🤖 AI Summary
This work addresses the issue of action suppression in state-dependent action validity settings, where unmasked policy gradient algorithms suffer from exponential decay in the probabilities of valid actions in unvisited states due to parameter sharing and softmax-induced gradient propagation. The study provides the first theoretical characterization of this suppression mechanism and reveals an inherent trade-off induced by entropy regularization between preserving valid actions and achieving sample efficiency. To circumvent the need for oracle-provided action masks, the authors propose a feasibility classifier as a learnable alternative.
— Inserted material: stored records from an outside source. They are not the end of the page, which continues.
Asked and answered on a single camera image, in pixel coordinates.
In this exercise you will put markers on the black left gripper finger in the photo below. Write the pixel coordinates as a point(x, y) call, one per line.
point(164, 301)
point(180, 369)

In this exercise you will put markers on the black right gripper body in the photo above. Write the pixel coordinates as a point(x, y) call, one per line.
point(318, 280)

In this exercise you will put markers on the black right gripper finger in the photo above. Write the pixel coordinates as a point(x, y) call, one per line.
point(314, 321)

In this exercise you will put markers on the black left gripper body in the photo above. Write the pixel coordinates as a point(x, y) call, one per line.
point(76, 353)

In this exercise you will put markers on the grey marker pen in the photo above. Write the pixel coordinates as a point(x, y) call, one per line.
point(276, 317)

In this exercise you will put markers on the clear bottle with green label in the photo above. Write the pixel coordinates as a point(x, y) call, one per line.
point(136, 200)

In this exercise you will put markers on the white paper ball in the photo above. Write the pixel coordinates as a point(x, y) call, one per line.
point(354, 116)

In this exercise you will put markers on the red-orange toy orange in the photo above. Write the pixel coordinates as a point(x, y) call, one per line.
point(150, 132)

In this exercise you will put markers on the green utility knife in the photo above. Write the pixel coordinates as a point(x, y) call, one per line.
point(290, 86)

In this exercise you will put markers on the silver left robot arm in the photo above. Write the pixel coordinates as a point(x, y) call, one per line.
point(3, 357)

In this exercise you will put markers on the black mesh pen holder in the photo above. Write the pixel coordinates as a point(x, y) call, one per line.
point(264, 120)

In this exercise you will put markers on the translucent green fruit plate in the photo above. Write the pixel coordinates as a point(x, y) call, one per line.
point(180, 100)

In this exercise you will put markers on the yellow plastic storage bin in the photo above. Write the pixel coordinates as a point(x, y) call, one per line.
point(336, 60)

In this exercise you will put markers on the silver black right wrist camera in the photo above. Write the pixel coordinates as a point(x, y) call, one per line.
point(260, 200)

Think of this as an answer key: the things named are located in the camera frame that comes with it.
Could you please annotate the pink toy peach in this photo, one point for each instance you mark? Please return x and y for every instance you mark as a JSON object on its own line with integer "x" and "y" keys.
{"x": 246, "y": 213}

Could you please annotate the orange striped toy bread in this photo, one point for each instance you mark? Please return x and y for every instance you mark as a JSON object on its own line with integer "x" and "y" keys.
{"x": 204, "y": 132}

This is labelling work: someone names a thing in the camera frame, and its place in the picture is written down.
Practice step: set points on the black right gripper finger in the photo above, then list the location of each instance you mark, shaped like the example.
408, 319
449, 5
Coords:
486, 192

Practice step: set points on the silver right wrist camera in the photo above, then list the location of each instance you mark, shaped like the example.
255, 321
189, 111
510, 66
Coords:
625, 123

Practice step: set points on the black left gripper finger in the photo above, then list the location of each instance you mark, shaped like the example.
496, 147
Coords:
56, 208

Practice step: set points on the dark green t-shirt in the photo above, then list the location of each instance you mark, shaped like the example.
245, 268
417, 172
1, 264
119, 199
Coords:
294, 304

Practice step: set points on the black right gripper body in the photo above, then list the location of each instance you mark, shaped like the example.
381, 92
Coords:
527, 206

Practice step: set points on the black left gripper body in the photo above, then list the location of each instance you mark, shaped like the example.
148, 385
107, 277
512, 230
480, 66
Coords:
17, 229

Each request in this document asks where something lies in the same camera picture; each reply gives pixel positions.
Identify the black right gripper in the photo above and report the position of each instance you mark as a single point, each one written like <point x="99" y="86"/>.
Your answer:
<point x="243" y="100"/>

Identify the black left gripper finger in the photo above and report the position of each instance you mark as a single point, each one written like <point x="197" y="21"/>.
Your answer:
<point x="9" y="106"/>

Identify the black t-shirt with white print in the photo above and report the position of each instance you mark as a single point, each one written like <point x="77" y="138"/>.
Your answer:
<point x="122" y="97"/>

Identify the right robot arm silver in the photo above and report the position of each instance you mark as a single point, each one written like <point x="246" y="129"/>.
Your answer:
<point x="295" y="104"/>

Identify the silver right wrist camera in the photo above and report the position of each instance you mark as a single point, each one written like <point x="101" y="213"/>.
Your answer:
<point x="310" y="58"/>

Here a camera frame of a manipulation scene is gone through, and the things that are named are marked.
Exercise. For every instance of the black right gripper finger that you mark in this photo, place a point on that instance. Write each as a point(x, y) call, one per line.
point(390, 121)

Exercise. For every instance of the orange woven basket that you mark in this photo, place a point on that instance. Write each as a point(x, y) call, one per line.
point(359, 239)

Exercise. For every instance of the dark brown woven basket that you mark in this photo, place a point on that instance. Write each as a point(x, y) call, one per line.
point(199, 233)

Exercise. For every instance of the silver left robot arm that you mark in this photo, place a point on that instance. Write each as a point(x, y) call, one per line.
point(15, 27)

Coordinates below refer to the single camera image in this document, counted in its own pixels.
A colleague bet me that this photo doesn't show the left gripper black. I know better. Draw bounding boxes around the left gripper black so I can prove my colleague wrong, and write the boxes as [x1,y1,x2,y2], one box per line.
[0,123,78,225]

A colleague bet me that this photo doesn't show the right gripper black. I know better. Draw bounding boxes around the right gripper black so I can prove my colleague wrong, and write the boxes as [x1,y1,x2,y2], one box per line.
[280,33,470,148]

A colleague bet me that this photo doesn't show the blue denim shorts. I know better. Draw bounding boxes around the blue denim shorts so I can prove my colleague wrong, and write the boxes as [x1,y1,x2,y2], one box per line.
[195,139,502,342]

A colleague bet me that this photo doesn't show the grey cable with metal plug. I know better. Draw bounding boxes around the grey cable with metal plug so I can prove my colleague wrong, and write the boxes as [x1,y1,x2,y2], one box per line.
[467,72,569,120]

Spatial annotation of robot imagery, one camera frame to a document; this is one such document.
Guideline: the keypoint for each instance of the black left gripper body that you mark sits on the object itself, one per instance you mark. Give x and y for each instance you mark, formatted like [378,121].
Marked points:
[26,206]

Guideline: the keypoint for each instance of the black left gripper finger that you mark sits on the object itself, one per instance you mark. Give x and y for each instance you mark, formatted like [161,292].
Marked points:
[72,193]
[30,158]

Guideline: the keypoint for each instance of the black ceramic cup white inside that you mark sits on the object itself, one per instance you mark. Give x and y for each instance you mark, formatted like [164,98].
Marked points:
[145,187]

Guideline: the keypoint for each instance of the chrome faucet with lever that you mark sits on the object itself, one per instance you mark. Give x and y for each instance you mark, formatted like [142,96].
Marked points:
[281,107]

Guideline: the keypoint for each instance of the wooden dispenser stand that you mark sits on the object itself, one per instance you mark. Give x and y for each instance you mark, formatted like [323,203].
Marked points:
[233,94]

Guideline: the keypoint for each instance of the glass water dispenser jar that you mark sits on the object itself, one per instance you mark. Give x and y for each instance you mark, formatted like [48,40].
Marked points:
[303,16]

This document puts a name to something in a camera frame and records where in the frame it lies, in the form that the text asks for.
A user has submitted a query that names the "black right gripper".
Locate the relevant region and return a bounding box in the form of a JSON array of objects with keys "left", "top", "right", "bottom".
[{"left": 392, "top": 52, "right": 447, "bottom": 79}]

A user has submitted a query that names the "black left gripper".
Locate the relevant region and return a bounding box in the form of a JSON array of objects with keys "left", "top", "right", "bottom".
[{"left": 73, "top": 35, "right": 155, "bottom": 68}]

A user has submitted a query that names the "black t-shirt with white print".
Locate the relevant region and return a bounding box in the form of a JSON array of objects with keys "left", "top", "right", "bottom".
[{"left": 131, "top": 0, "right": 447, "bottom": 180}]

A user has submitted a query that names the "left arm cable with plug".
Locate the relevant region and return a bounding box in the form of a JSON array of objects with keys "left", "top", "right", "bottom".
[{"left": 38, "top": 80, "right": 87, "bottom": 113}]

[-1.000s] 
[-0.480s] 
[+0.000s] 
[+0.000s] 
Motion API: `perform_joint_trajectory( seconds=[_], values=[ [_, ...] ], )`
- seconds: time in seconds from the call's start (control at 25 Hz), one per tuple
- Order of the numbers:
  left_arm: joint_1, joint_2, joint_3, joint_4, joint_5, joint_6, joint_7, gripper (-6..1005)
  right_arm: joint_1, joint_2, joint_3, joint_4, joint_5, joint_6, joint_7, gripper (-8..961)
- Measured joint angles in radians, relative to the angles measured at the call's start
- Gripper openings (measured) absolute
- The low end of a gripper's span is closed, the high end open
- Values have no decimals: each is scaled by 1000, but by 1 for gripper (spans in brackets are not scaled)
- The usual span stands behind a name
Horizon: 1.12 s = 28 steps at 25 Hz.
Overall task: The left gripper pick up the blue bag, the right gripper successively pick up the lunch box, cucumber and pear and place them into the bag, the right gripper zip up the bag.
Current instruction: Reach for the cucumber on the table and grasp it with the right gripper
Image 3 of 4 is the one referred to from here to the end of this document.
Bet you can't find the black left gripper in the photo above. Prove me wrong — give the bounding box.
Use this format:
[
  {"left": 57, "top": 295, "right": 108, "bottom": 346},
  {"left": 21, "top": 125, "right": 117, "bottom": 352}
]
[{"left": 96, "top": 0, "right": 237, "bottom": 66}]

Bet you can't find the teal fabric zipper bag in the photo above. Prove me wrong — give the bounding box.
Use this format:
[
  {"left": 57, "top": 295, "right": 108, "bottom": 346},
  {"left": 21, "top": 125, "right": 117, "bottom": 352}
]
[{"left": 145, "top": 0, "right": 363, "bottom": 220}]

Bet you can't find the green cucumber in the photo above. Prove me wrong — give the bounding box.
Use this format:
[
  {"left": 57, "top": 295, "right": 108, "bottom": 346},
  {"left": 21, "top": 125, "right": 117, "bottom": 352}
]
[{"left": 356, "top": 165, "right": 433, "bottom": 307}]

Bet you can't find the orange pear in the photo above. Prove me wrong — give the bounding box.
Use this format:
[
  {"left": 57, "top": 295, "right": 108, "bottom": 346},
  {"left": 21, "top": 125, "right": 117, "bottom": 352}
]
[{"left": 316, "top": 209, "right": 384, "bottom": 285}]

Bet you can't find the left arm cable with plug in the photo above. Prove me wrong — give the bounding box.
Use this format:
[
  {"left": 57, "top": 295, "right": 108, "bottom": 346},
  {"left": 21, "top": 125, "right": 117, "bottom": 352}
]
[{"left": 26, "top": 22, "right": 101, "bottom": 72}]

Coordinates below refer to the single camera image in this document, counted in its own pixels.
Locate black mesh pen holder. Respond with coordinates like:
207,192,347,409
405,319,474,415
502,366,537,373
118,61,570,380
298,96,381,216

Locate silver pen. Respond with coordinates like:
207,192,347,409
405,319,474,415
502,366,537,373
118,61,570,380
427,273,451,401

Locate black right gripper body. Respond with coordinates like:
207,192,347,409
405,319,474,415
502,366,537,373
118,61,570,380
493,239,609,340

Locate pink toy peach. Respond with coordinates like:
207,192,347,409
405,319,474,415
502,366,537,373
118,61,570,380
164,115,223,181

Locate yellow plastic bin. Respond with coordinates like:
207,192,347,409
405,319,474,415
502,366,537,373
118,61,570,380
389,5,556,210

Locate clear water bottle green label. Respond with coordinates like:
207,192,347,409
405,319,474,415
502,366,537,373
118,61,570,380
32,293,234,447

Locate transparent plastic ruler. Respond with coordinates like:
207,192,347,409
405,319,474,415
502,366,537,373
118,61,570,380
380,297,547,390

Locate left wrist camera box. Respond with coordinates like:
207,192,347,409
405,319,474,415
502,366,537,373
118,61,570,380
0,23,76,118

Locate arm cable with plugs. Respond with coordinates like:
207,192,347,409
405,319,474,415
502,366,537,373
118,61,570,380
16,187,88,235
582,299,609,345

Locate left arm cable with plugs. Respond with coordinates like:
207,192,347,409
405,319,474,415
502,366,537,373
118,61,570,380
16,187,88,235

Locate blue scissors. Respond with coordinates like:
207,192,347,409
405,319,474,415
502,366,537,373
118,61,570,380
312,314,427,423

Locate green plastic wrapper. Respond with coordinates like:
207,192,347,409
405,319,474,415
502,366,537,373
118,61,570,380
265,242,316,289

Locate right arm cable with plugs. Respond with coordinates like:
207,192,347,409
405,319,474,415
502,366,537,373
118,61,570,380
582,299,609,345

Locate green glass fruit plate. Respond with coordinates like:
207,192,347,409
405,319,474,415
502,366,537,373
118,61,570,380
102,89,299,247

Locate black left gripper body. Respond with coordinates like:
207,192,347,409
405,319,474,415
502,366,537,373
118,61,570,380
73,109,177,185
Experimental validation across Craftax, Craftax-Classic, and MiniHack environments demonstrates that the proposed method effectively mitigates action suppression without access to ground-truth masks, enabling robust policy deployment under realistic conditions.
📝 Abstract
In reinforcement learning environments with state-dependent action validity, action masking consistently outperforms penalty-based handling of invalid actions, yet existing theory only shows that masking preserves the policy gradient theorem. We identify a distinct failure mode of unmasked training: it systematically suppresses valid actions at states the agent has not yet visited. This occurs because gradients pushing down invalid actions at visited states propagate through shared network parameters to unvisited states where those actions are valid. We prove that for softmax policies with shared features, when an action is invalid at visited states but valid at an unvisited state $s^*$, the probability $π(a \mid s^*)$ is bounded by exponential decay due to parameter sharing and the zero-sum identity of softmax logits. This bound reveals that entropy regularization trades off between protecting valid actions and sample efficiency, a tradeoff that masking eliminates. We validate empirically that deep networks exhibit the feature alignment condition required for suppression, and experiments on Craftax, Craftax-Classic, and MiniHack confirm the predicted exponential suppression and demonstrate that feasibility classification enables deployment without oracle masks.